In der von Gott gewollten Welt herrscht nicht die Macht und das Recht des Stärkeren, sondern der schwache, todgeweihte und den Tod erleidende Christus ist das Maß aller Dinge. Homo mensura est – ist zuerst ein christlicher Glaubenssatz, bevor er von den Religionskritikern gekapert wurde; allein der Mensch Jesus Christus ist als Mensch Maß aller Dinge, Denn ich hielt es für richtig, unter euch nichts zu wissen als allein Jesus Christus, ihn, den Gekreuzigten.

Maßstab ist der Mensch aber als wirklicher und wahrer Mensch – nicht als Ideal- und Trugbild des ewig jungen, immer starken, allseitig gebildeten, strahlend schönen und nach der neuesten Ratgeberliteratur optimierten Menschen – sondern als einer, der das zwar alles auch sein kann und gerne auch sein soll; aber eben auch krank und schwach und leidend sein kann und sein wird – wie Christus der Gekreuzigte. (Und wenn ich das vergessen haben sollte, erinnern mich ein paar Tage Zahnschmerzen daran.)

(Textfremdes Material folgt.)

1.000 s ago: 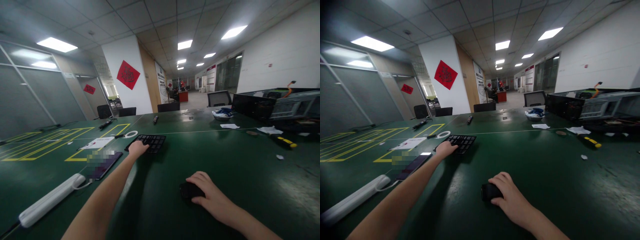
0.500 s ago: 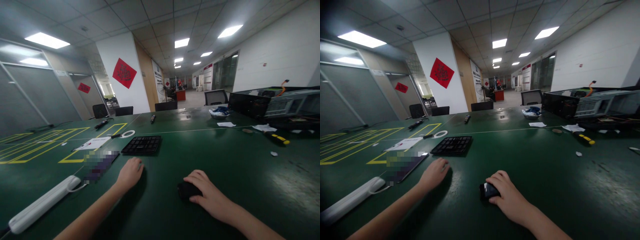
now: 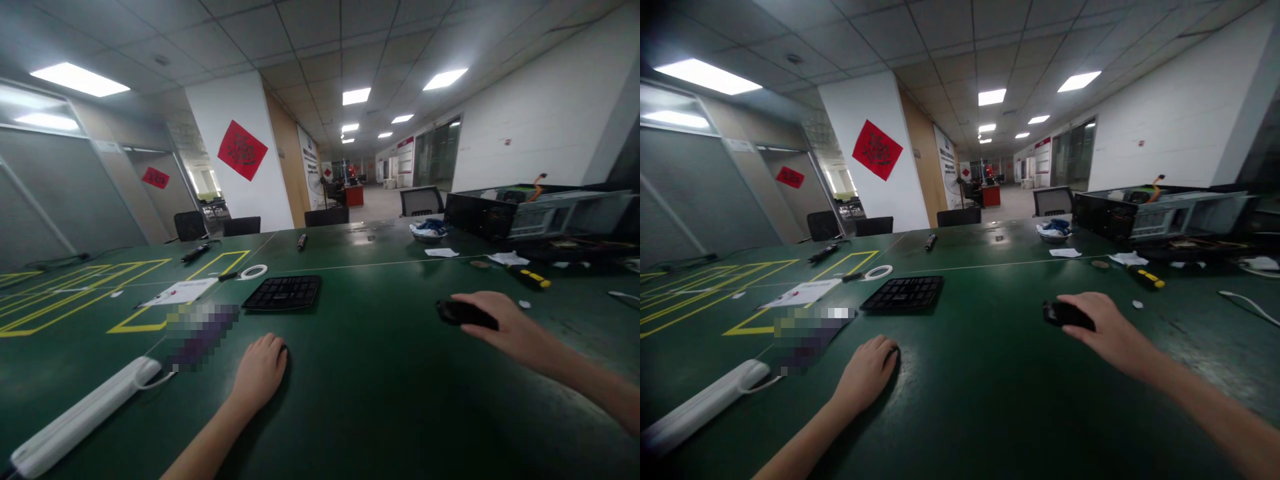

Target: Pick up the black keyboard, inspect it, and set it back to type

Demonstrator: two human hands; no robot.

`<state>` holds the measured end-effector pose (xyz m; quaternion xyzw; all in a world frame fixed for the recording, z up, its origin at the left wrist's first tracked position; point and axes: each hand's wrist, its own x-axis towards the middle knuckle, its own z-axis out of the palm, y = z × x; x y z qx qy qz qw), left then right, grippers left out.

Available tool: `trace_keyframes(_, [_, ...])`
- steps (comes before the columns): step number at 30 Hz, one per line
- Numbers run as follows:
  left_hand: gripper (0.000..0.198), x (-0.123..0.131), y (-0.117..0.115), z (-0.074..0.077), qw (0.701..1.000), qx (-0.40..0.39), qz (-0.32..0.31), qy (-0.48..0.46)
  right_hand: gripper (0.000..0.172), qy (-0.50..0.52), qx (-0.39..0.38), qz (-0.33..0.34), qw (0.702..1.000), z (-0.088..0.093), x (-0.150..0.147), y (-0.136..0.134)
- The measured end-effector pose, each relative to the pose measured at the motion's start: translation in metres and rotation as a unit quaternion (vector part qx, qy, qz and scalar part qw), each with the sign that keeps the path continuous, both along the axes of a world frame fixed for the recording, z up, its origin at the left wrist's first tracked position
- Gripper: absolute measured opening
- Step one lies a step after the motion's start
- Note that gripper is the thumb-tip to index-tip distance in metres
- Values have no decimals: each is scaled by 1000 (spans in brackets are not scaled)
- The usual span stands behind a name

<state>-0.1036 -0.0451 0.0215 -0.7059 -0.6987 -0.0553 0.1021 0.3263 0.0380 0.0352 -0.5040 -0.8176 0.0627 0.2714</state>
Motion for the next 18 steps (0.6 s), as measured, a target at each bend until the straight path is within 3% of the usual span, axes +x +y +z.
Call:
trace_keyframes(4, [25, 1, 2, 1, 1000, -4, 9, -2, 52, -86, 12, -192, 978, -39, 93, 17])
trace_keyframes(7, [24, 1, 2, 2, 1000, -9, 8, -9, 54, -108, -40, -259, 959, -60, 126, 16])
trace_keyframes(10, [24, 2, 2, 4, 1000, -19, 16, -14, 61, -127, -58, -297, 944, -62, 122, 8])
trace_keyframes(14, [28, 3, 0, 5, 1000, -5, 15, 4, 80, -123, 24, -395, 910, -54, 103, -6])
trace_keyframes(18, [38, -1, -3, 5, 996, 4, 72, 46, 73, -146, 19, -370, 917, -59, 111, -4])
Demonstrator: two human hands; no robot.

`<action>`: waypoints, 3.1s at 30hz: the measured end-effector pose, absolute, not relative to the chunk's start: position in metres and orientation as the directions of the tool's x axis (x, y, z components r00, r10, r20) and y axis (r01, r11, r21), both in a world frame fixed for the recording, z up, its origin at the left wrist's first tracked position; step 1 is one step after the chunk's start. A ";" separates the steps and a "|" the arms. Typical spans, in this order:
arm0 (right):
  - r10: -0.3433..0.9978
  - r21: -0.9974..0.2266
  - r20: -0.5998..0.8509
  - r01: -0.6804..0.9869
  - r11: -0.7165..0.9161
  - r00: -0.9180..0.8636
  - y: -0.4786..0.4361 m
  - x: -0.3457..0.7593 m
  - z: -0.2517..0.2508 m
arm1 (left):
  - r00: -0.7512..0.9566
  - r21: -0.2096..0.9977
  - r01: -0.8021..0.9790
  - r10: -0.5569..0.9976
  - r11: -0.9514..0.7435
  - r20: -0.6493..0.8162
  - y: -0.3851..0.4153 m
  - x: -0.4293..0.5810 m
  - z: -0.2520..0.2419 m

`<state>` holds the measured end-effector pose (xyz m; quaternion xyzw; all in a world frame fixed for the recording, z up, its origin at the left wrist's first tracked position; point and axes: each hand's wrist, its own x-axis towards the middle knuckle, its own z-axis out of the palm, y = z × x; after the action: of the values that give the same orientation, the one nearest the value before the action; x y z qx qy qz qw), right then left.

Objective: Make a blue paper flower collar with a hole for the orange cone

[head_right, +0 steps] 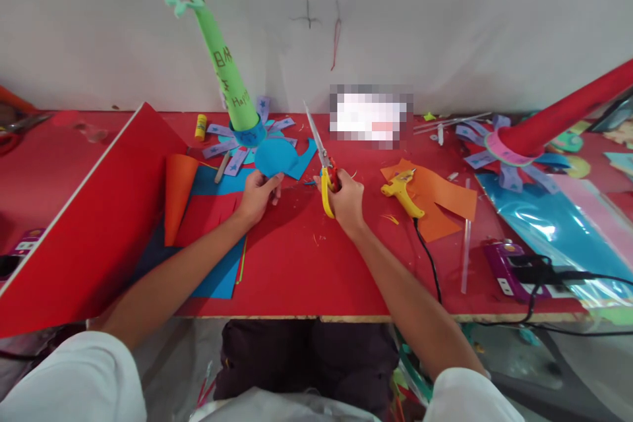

Autonomie und Selbstbestimmung können daher dann zu Zerrbildern des Menschlichen werden, wenn sie die Anfälligkeit, die Fehlerhaftigkeit und die Gemeinschaftsbezogenheit des Menschen ausblenden. Deshalb ist es eine schlimme Verirrung des Rechts, wenn es neuerdings fordert, dass dem verzweifelten Lebensmüden in der Weise durch die Gemeinschaft beizustehen ist, ihm dabei zu helfen, sein Leben zu beenden.

Mit Paulus entdecken wir heute – und natürlich immer, wenn wir das wollen und auf ihn hören – dass Gottes Geheimnis, nämlich Christus der Gekreuzigte, der Weisheit und dem Wissen von uns Menschen entgegensteht. Das muss nicht jedem passen; aber wir haben es weiterzusagen, dieses Geheimnis: zu unserer Herrlichkeit.

Dieses Geheimnis jedenfalls können wir nur so bewahren, indem wir es weitersagen.